# [EXERCISE REQUIREMENTS]
First find the line with "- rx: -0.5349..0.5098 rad", then reproduce it and all following lines of the data to the end, exactly and with no pictures, adding nothing.

# [INPUT DATA]
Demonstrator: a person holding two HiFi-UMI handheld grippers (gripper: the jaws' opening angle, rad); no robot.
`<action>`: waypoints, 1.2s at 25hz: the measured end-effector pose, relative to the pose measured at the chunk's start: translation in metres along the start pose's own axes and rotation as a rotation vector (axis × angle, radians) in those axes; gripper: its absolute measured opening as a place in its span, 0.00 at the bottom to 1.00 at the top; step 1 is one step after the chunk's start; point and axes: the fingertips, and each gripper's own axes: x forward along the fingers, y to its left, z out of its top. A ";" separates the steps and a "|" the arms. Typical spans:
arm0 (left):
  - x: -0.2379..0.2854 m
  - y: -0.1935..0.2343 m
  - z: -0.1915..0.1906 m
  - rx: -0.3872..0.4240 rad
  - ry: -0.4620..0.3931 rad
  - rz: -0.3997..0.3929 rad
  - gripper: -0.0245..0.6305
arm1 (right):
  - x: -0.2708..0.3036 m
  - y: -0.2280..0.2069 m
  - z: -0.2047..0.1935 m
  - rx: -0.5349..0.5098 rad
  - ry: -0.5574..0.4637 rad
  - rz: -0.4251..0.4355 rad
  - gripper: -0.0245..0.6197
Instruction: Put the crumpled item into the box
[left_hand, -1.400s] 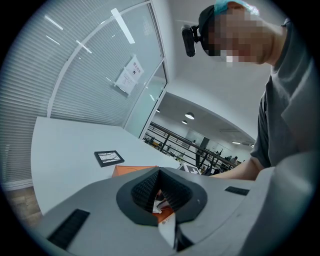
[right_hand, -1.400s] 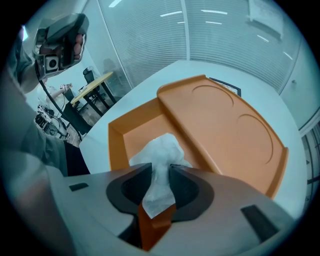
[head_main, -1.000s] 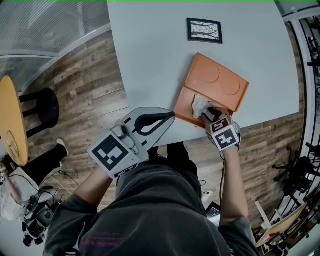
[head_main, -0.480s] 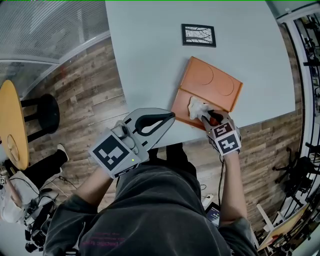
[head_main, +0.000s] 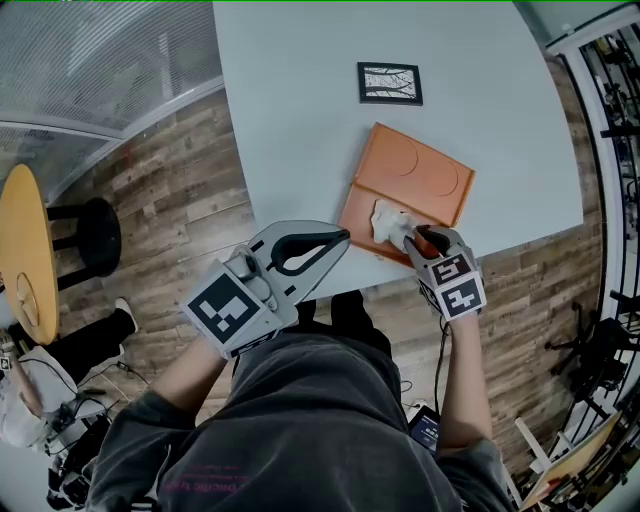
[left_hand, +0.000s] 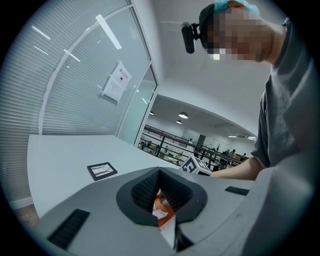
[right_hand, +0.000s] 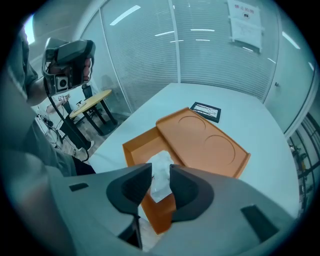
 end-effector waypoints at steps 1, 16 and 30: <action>0.000 -0.001 0.001 0.003 -0.002 0.002 0.06 | -0.003 0.000 0.001 0.001 -0.009 -0.002 0.22; -0.003 -0.017 0.020 0.053 -0.009 0.003 0.06 | -0.049 0.002 0.029 -0.045 -0.137 -0.088 0.13; -0.007 -0.027 0.031 0.076 -0.020 0.028 0.06 | -0.110 0.009 0.075 -0.088 -0.381 -0.147 0.04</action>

# [ANSWER BOX]
  - rx: -0.5349..0.5098 rad
  - ry: -0.5574..0.4637 rad
  - rz: -0.4251..0.4355 rad
  - gripper: -0.0245..0.6197
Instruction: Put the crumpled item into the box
[left_hand, -1.400s] 
[right_hand, -1.400s] 
[head_main, -1.000s] 
[head_main, -0.480s] 
[head_main, +0.000s] 
[left_hand, +0.000s] 
[right_hand, +0.000s] 
 end-effector waypoints at steps 1, 16 and 30: <action>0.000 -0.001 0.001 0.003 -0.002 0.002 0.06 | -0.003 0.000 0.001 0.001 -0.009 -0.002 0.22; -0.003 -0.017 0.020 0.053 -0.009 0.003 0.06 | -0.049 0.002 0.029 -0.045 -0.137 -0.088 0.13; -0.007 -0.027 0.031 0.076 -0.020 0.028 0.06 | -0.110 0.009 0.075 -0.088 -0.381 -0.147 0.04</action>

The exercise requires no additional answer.